Juli Weiner is an American writer known for her work on the HBO show Last Week Tonight with John Oliver.

Biography 
Weiner is a native of Maple Glen, Pennsylvania. Her father is a heart surgeon. She graduated from Upper Dublin High School and from Barnard College in 2010. In college, she interned for Teen Vogue and blogged for Wonkette. She also wrote for The Huffington Post and The New Yorker. She was also the editor of Bwog and The Blue and White, both student-run publications at Columbia. She joined Vanity Fair in February 2010 while an undergraduate at Barnard. Donald Trump called her a "bad writer" after she wrote an online piece critical of him in 2011.

Weiner joined the staff of Last Week Tonight with John Oliver as one of only two women in the writing staff. She won five Primetime Emmy Award for Outstanding Writing for a Variety Series as a member of the writing staff from 2016 to 2020 and was nominated for another Emmy Award in 2015. She is a four-time winner of the Writers Guild of America Award for Television: Comedy-Variety Talk Series. In 2015, she was named one of the Forbes 30 Under 30.
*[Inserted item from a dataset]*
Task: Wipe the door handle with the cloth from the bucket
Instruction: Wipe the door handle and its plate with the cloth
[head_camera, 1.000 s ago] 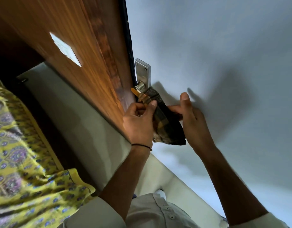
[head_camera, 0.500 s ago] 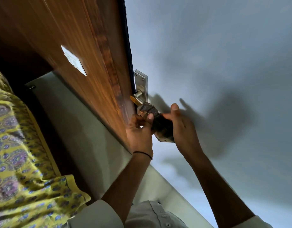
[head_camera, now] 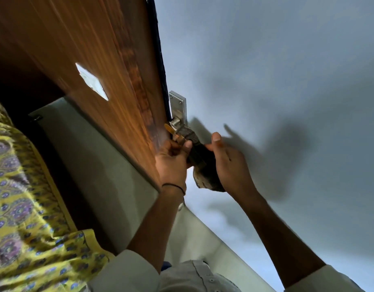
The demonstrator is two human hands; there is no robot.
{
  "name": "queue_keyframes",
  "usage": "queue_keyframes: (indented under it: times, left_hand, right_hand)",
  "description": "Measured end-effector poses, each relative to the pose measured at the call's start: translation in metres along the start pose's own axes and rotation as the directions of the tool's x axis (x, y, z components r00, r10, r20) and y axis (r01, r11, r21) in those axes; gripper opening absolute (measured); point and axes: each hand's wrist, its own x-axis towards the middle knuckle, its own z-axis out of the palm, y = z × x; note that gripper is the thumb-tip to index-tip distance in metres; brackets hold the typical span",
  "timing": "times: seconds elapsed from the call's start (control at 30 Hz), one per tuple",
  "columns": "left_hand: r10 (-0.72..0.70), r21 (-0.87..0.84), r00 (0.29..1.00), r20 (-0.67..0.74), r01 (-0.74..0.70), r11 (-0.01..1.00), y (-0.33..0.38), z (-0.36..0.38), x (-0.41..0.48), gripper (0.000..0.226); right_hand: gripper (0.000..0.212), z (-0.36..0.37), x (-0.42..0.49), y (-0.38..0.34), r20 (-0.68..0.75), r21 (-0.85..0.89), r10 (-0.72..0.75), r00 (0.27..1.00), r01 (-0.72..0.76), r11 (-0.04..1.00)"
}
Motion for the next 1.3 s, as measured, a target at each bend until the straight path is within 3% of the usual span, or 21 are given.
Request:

In 2022, she was tapped as one of the writers for the new HBO series The Palace.

Personal life 
Weiner married The New York Times reporter Michael Grynbaum in 2019 at the National Arts Club, and has contributed pieces to The New York Times.

See also 
 New Yorkers in journalism

References

External links 

 

Living people
Barnard College alumni
Vanity Fair (magazine) people
Emmy Award winners
Writers Guild of America Award winners
Writers from Pennsylvania
American bloggers
Year of birth missing (living people)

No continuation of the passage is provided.